Problem to solve => Find how many lines in the material hold the word "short", then state that number and nothing more.

Supplied material =>
========================================

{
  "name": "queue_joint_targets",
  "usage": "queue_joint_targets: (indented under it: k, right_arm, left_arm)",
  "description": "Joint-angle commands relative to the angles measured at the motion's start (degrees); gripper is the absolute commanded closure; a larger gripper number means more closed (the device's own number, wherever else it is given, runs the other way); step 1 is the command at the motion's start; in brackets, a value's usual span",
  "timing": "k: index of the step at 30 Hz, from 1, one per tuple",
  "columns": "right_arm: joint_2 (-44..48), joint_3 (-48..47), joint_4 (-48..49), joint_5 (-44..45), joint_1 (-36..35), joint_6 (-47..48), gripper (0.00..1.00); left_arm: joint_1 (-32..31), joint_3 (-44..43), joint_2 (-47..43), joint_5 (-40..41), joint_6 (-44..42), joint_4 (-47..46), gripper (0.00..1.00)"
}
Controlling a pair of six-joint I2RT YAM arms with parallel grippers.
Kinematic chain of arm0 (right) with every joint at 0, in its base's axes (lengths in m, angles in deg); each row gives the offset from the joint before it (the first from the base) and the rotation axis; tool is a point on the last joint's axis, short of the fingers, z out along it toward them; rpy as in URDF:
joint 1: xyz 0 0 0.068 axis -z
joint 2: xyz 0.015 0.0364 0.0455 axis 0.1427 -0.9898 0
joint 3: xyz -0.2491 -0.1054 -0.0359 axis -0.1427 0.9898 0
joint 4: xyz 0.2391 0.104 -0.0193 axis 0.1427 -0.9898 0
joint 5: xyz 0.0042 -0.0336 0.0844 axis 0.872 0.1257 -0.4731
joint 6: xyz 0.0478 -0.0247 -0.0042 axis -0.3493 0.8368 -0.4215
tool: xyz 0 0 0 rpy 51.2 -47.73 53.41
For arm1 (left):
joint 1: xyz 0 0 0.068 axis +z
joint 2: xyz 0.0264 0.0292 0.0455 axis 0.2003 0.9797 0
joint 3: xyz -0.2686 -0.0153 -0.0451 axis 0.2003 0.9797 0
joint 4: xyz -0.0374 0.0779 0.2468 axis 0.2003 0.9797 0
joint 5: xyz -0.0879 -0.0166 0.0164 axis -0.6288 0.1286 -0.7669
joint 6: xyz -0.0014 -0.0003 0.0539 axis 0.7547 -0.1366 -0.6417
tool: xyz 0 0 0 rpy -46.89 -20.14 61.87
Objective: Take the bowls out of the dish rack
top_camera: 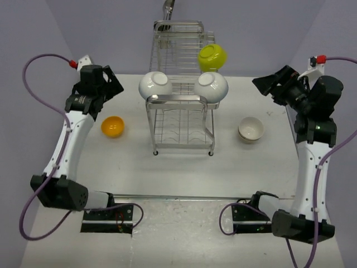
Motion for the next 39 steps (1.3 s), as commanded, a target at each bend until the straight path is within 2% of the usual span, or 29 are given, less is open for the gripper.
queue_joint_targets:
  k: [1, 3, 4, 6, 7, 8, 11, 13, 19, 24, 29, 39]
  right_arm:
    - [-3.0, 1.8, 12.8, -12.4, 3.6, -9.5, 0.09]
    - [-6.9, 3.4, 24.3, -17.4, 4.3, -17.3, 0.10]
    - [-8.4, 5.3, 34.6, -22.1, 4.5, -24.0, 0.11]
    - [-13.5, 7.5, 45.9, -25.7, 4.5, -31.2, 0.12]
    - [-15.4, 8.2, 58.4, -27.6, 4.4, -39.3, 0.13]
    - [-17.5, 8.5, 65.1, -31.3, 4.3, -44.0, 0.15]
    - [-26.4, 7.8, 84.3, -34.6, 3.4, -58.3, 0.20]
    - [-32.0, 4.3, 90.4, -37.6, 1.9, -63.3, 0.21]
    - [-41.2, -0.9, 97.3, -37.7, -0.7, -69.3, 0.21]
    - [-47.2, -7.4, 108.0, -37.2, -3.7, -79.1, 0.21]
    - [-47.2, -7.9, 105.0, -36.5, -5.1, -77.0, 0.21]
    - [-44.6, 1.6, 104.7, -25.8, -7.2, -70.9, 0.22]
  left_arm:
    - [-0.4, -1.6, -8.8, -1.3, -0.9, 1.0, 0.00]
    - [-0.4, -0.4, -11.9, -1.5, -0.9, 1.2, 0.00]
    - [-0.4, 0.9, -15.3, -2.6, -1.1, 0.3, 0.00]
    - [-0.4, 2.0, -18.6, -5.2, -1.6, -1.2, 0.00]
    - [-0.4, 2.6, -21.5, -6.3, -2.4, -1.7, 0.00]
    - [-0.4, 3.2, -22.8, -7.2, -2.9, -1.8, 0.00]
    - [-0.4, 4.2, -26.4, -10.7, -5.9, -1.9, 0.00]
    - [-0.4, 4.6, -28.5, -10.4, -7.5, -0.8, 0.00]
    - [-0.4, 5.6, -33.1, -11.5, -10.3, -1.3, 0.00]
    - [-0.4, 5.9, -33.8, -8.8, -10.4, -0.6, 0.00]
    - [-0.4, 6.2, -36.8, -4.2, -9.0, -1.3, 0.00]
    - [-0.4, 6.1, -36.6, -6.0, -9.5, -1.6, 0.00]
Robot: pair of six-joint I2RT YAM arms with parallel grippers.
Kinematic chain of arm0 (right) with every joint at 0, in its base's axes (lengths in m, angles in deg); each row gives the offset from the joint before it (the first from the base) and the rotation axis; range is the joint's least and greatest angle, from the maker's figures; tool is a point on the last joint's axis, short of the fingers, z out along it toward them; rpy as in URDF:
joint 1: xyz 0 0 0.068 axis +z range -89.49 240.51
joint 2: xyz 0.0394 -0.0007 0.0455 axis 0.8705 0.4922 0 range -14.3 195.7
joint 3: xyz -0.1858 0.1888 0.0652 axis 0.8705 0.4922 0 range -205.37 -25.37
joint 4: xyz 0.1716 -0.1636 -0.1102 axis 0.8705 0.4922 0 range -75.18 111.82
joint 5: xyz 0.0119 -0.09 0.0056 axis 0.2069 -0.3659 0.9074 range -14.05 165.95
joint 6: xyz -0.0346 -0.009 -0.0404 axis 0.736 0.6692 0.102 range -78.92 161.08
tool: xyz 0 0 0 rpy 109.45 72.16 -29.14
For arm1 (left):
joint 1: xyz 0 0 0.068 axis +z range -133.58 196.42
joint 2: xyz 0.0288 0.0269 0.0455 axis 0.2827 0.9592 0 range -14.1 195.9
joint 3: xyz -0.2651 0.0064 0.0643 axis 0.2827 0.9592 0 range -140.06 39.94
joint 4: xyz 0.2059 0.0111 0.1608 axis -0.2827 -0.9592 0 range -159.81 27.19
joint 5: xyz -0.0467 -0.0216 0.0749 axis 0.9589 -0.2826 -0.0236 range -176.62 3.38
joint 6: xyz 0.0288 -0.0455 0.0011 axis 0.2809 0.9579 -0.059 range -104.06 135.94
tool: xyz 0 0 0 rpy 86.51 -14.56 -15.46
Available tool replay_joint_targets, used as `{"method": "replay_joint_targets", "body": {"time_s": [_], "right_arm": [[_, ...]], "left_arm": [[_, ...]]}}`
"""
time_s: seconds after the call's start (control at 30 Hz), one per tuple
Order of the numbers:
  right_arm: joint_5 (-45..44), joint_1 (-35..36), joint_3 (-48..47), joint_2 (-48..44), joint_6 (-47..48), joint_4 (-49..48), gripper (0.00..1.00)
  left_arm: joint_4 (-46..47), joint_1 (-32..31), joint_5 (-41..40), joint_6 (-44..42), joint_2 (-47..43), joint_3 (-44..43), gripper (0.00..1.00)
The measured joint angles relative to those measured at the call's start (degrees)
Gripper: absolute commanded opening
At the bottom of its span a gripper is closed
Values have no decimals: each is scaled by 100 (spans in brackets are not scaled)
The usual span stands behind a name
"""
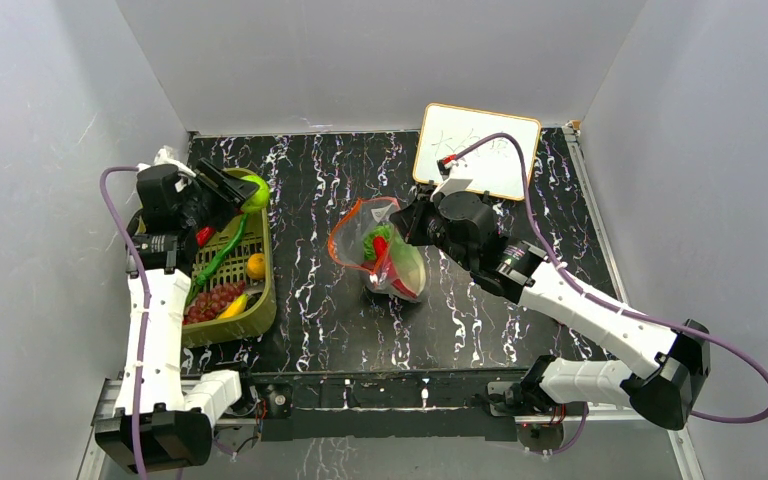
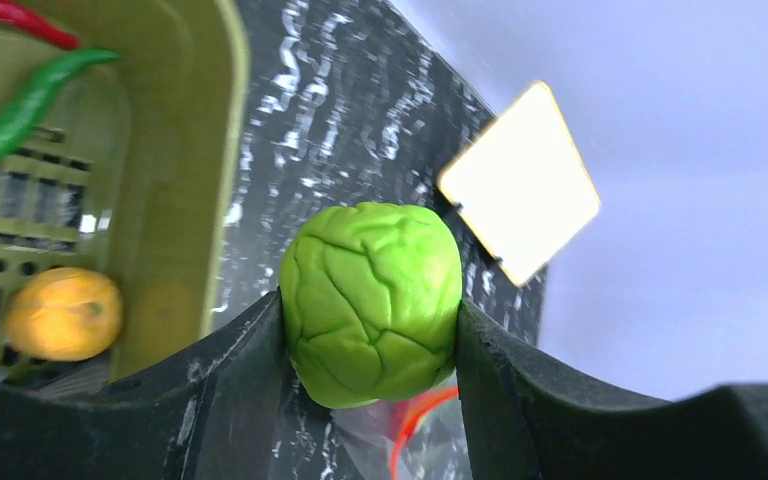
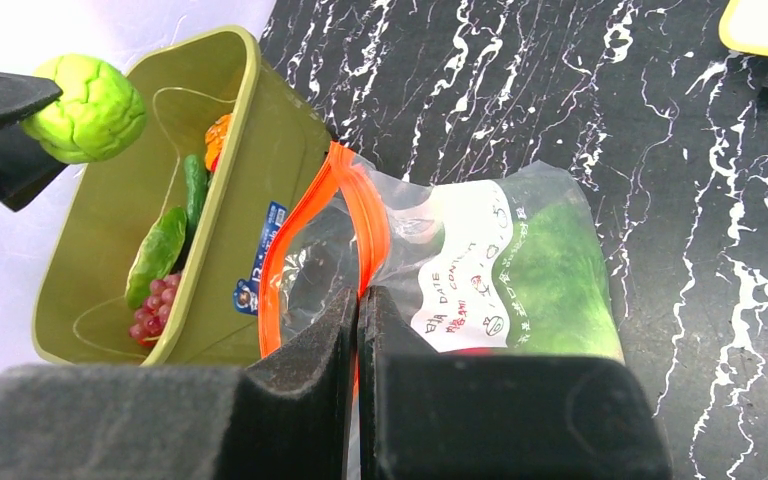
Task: Place the food in the zip-top bag and seal the zipper
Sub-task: Place the fake vegetable in the zipper food storage bag.
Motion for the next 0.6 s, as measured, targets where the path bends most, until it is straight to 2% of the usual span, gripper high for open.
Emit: {"method": "replay_joint_targets", "body": {"time_s": [0.27,0.6], "right_arm": [[127,0,0,42,-175,-153,0],[348,0,0,227,-461,-299,0]], "left_arm": [[1001,-378,1565,85,39,201,18],[2098,-1545,2367,308,37,745,16]]}}
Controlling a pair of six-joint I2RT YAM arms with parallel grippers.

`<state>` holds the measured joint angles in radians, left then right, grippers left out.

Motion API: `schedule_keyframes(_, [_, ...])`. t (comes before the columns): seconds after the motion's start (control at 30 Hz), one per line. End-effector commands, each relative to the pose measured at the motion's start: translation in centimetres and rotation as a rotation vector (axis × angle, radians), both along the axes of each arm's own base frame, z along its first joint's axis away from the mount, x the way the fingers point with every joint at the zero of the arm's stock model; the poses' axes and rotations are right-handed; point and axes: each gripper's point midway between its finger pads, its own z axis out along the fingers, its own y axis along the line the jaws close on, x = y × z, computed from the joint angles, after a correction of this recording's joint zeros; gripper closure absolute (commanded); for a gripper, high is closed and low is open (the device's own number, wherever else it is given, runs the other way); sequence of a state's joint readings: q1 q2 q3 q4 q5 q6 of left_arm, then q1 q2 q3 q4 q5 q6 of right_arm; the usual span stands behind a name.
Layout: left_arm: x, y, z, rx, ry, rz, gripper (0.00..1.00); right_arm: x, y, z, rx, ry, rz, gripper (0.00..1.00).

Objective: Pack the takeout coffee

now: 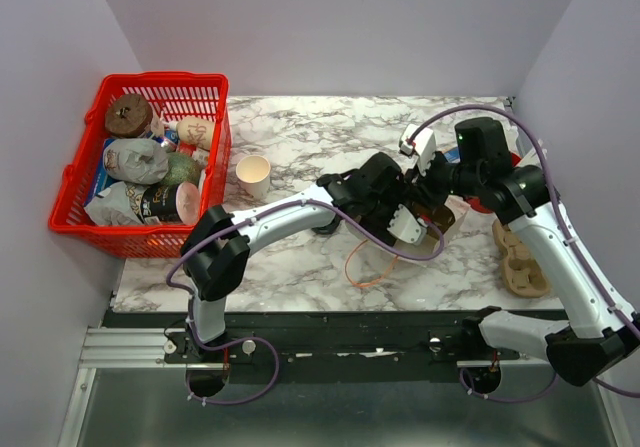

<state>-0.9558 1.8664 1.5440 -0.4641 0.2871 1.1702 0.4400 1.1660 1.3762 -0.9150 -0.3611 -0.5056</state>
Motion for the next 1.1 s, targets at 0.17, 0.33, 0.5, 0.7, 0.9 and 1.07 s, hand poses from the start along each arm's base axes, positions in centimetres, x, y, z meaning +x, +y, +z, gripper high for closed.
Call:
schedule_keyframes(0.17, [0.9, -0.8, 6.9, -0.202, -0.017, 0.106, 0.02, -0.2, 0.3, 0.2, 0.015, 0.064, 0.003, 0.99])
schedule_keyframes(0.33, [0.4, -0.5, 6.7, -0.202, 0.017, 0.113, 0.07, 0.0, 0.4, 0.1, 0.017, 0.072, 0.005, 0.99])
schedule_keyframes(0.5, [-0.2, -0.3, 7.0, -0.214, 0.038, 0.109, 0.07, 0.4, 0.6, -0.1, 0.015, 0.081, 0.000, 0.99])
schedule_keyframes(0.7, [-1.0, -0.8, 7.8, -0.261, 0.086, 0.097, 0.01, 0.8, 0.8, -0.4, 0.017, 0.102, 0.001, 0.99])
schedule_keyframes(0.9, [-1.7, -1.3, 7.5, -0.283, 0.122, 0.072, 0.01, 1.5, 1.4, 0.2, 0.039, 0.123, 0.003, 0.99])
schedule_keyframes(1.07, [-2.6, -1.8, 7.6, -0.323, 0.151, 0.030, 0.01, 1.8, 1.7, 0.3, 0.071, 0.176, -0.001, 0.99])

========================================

Result for this exercise => 2